Take it easy on them , I tell him, gesturing to the phone.

“Always,” he laughs. “If Dr. Norton taught me anything, it was to not rule with an iron fist.” Grimacing at the room, he adds airily, “Or…smoke a pipe indoors.”

I didn’t need to see that he still possesses his easy humor. Leave, Easton , a wise voice in my head tells me.

Giving him a salute with my melting shake, I head toward the door. I didn’t even want to come here. Why is there an invisible pull making me want to stay?

“Easton,” he calls just as my hand touches the knob. “If you ever want to chat or…get together. Maybe not at a club or with alcohol involved—I think I’ve made it obvious that I’m in no condition to handle either of those situations,” he chides himself with that annoyingly adorable goodness in his expression as he scribbles a number on a Post-it Note . “God knows why you’d want to. I must look completely deranged after how I burst into your life again, but…it really is good to see you.”

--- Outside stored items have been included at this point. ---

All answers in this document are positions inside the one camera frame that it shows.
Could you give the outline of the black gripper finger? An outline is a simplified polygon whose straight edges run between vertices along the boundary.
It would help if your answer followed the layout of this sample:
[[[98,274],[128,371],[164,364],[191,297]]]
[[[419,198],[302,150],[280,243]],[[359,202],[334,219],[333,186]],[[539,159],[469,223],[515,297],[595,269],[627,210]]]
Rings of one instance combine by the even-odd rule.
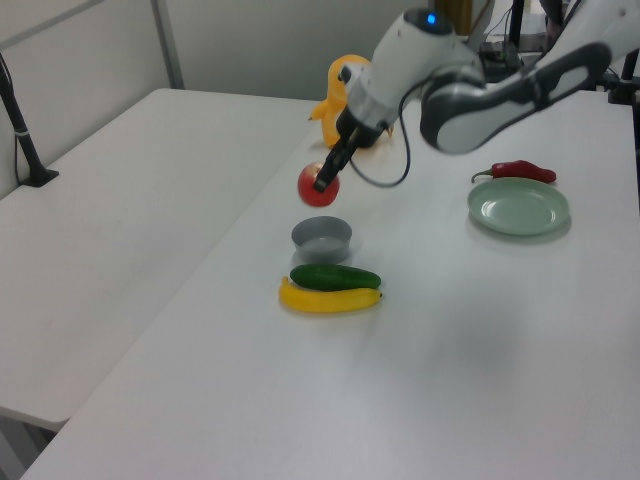
[[[317,192],[323,193],[351,161],[353,154],[359,148],[360,133],[361,128],[356,127],[350,135],[336,142],[315,177],[313,188]]]

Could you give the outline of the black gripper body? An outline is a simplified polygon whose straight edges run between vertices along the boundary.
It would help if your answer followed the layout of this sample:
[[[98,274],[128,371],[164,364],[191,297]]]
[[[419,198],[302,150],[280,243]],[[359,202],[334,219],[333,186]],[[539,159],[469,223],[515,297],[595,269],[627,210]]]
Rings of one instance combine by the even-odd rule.
[[[370,148],[384,132],[393,129],[393,126],[386,120],[381,120],[376,126],[369,127],[358,120],[346,107],[336,120],[336,129],[339,135],[336,146],[345,147],[354,137],[357,148]]]

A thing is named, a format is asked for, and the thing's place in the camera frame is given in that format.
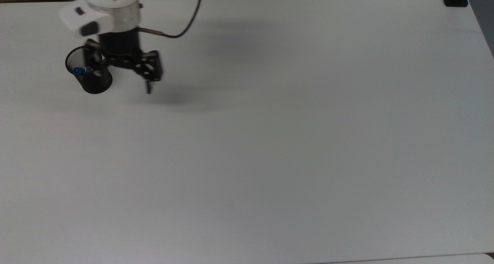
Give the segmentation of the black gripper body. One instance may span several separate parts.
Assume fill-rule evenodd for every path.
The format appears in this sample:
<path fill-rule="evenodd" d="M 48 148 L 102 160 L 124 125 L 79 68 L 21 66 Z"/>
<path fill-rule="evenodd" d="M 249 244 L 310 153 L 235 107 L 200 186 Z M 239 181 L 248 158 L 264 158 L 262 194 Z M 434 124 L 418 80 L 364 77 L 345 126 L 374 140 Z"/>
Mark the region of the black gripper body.
<path fill-rule="evenodd" d="M 85 53 L 100 54 L 100 59 L 95 59 L 90 64 L 95 70 L 114 66 L 133 70 L 145 81 L 162 80 L 163 69 L 159 51 L 144 52 L 141 49 L 138 29 L 108 32 L 98 35 L 98 41 L 88 39 L 85 42 Z"/>

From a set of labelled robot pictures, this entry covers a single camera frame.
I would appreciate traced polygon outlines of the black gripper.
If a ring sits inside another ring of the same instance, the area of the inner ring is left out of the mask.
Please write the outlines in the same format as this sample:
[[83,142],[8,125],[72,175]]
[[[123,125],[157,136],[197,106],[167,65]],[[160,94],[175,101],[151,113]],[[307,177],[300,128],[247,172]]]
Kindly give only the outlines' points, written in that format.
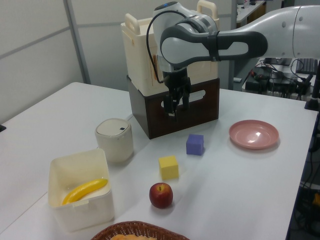
[[164,85],[168,88],[168,93],[163,98],[164,112],[174,121],[177,121],[177,105],[175,98],[182,97],[182,107],[188,110],[190,107],[191,80],[186,68],[175,72],[162,72]]

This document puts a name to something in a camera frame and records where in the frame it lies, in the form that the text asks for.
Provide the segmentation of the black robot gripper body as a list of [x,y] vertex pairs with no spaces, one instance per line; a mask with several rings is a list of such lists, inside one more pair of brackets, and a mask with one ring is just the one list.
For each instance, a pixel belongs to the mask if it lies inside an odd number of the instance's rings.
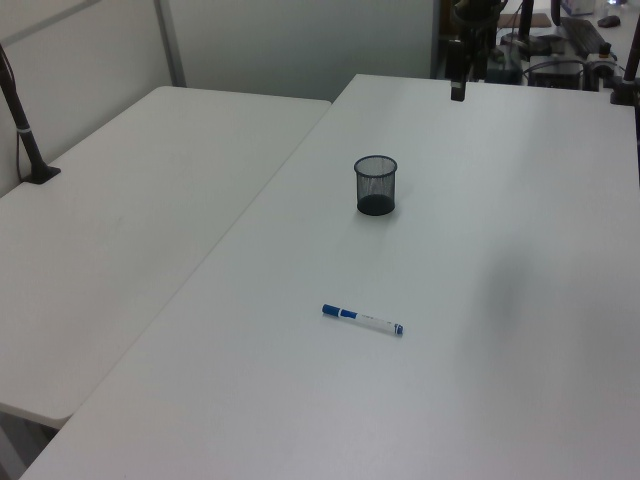
[[499,0],[459,0],[451,4],[451,20],[458,27],[458,38],[466,40],[497,29],[503,2]]

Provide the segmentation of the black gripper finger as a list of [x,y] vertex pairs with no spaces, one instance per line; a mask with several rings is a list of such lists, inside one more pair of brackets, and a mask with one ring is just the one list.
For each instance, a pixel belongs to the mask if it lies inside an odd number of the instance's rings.
[[450,81],[451,100],[463,102],[466,95],[465,44],[450,40],[447,44],[447,79]]
[[470,63],[470,78],[473,81],[484,80],[486,78],[488,63],[488,47],[484,34],[476,36],[472,41]]

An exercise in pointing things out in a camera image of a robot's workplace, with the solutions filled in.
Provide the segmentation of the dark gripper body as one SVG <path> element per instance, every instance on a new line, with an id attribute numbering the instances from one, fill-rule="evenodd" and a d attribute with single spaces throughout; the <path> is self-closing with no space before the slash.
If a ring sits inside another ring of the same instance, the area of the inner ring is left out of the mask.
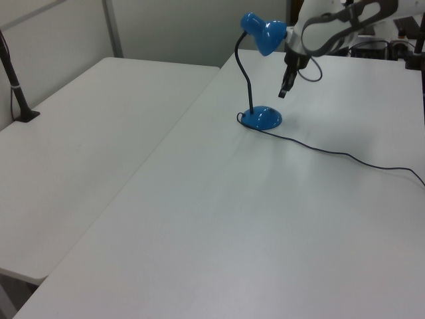
<path id="1" fill-rule="evenodd" d="M 301 53 L 297 53 L 292 49 L 288 49 L 285 55 L 284 62 L 290 72 L 297 72 L 305 69 L 310 61 L 310 57 Z"/>

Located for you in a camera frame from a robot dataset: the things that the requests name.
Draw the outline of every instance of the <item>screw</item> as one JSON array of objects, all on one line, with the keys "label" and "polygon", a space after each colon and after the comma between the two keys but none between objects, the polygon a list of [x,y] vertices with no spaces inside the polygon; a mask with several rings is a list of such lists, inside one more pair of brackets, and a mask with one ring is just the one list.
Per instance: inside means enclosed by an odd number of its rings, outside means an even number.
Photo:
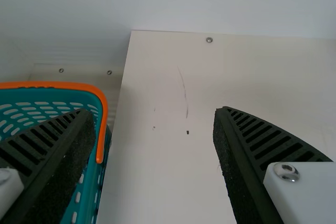
[{"label": "screw", "polygon": [[296,168],[287,163],[277,163],[273,166],[275,174],[286,181],[296,182],[300,179],[300,173]]}]

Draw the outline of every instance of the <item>basket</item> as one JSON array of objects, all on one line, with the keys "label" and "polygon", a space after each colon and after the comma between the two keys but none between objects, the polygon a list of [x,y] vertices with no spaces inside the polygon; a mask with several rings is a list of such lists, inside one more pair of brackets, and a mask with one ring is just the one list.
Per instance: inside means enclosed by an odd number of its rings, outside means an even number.
[{"label": "basket", "polygon": [[82,83],[0,83],[0,140],[81,108],[93,114],[96,144],[61,224],[96,221],[111,140],[111,133],[106,126],[108,111],[105,96],[96,87]]}]

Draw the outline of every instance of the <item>scratch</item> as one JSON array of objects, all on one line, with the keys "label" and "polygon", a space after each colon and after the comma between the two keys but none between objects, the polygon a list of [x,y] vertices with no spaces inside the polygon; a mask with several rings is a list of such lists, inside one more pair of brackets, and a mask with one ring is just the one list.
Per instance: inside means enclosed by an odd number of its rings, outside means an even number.
[{"label": "scratch", "polygon": [[188,118],[188,114],[189,114],[189,104],[188,104],[188,100],[187,100],[187,91],[185,89],[185,84],[184,84],[184,79],[183,79],[183,76],[182,76],[182,73],[180,71],[180,68],[177,67],[178,69],[178,72],[180,73],[180,76],[181,76],[181,79],[182,79],[182,84],[183,84],[183,89],[184,89],[184,100],[185,100],[185,104],[186,104],[186,112],[185,112],[185,118]]}]

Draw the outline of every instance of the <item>white table surface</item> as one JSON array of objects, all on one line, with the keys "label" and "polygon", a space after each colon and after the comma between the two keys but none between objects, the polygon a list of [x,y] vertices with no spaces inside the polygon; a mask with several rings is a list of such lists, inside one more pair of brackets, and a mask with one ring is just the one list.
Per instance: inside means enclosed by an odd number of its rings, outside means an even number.
[{"label": "white table surface", "polygon": [[98,224],[235,223],[216,108],[258,116],[336,160],[335,83],[334,40],[133,31]]}]

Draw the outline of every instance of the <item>orange basket rim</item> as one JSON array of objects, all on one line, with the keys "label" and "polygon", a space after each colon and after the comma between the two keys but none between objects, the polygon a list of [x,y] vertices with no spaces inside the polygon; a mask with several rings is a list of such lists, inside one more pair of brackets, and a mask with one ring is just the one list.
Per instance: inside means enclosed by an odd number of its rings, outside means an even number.
[{"label": "orange basket rim", "polygon": [[96,95],[102,105],[103,113],[98,134],[96,162],[101,164],[104,156],[104,142],[108,118],[108,103],[103,92],[97,87],[78,82],[65,82],[65,81],[14,81],[0,83],[0,89],[18,89],[18,88],[56,88],[56,89],[70,89],[87,91]]}]

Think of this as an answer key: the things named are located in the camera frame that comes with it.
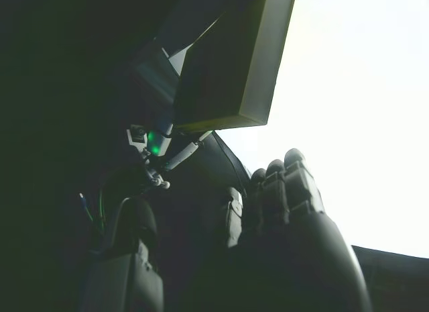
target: bright light
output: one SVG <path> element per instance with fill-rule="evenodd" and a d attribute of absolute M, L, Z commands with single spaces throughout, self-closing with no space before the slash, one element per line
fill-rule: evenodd
<path fill-rule="evenodd" d="M 350 243 L 429 258 L 428 29 L 429 0 L 296 0 L 268 124 L 221 137 L 251 172 L 298 148 Z"/>

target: robotic hand
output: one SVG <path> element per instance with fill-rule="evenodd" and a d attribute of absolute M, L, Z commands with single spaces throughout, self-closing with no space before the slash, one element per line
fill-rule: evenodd
<path fill-rule="evenodd" d="M 202 273 L 193 311 L 372 311 L 301 152 L 257 170 L 251 184 L 239 242 Z"/>

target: dark background
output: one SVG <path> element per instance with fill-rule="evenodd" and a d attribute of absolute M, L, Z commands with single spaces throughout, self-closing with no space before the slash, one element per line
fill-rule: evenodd
<path fill-rule="evenodd" d="M 5 311 L 77 310 L 98 241 L 78 193 L 93 203 L 110 172 L 138 160 L 125 130 L 159 110 L 118 74 L 177 1 L 0 0 Z M 169 191 L 147 195 L 168 311 L 210 251 L 219 191 L 247 183 L 239 174 L 210 137 L 167 176 Z M 125 195 L 127 179 L 110 192 Z M 376 311 L 428 310 L 427 260 L 355 251 Z"/>

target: black cable
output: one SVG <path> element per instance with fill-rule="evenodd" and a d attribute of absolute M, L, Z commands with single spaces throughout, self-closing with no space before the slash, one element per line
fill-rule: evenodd
<path fill-rule="evenodd" d="M 240 184 L 240 187 L 241 187 L 241 190 L 242 190 L 242 192 L 243 192 L 243 198 L 244 198 L 244 199 L 246 199 L 246 198 L 247 198 L 247 192 L 246 192 L 246 189 L 245 189 L 245 187 L 244 187 L 244 185 L 243 185 L 243 183 L 242 183 L 242 181 L 241 181 L 241 179 L 240 179 L 239 173 L 238 173 L 238 172 L 237 172 L 237 170 L 235 169 L 235 166 L 234 166 L 234 164 L 233 164 L 233 161 L 229 158 L 229 156 L 228 156 L 227 152 L 225 151 L 224 147 L 223 147 L 223 146 L 222 146 L 222 144 L 219 142 L 219 137 L 216 137 L 216 134 L 213 134 L 213 136 L 214 136 L 214 139 L 216 140 L 217 144 L 218 144 L 218 145 L 219 145 L 219 147 L 221 148 L 221 150 L 222 150 L 223 154 L 227 157 L 227 159 L 228 159 L 229 163 L 231 163 L 231 166 L 233 167 L 233 170 L 234 170 L 234 172 L 235 172 L 235 176 L 237 177 L 237 179 L 238 179 L 238 181 L 239 181 L 239 184 Z"/>

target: white background
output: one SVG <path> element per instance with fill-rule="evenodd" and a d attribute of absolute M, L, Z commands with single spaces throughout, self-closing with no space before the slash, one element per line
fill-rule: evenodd
<path fill-rule="evenodd" d="M 352 244 L 429 258 L 429 0 L 296 0 L 251 171 L 301 150 Z"/>

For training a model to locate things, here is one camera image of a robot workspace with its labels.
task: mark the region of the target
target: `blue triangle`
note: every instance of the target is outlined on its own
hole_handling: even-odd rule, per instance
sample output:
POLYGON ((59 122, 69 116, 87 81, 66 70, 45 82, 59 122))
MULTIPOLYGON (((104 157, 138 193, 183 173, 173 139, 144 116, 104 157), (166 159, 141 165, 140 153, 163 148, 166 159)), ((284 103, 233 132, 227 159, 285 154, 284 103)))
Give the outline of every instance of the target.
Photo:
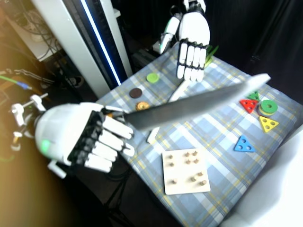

Reaching out, I fully expect the slip of paper to snap me like a mousetrap. He is the freaking mouse, after all. He just didn’t know it, apparently, or I’m a bad fucking cat who can’t tell a cry for help from a come-on. Whatever. I can throw it in my drawer with the rest of the numbers I’ve collected.

“Thanks,” he adds, lifting his cup. “For the shake.”

I need to burn that damn place to the ground so no one can ever buy him one again if he acts like this over a freaking malt. Protect him from more Jason Reiders.

Whoa…

What?

Get back to work, slacker.

With that parting sarcasm, I hightail it out of my former prison faster than I’ve ever moved. This is the last place I want to be if I’ve apparently lost my fucking mind.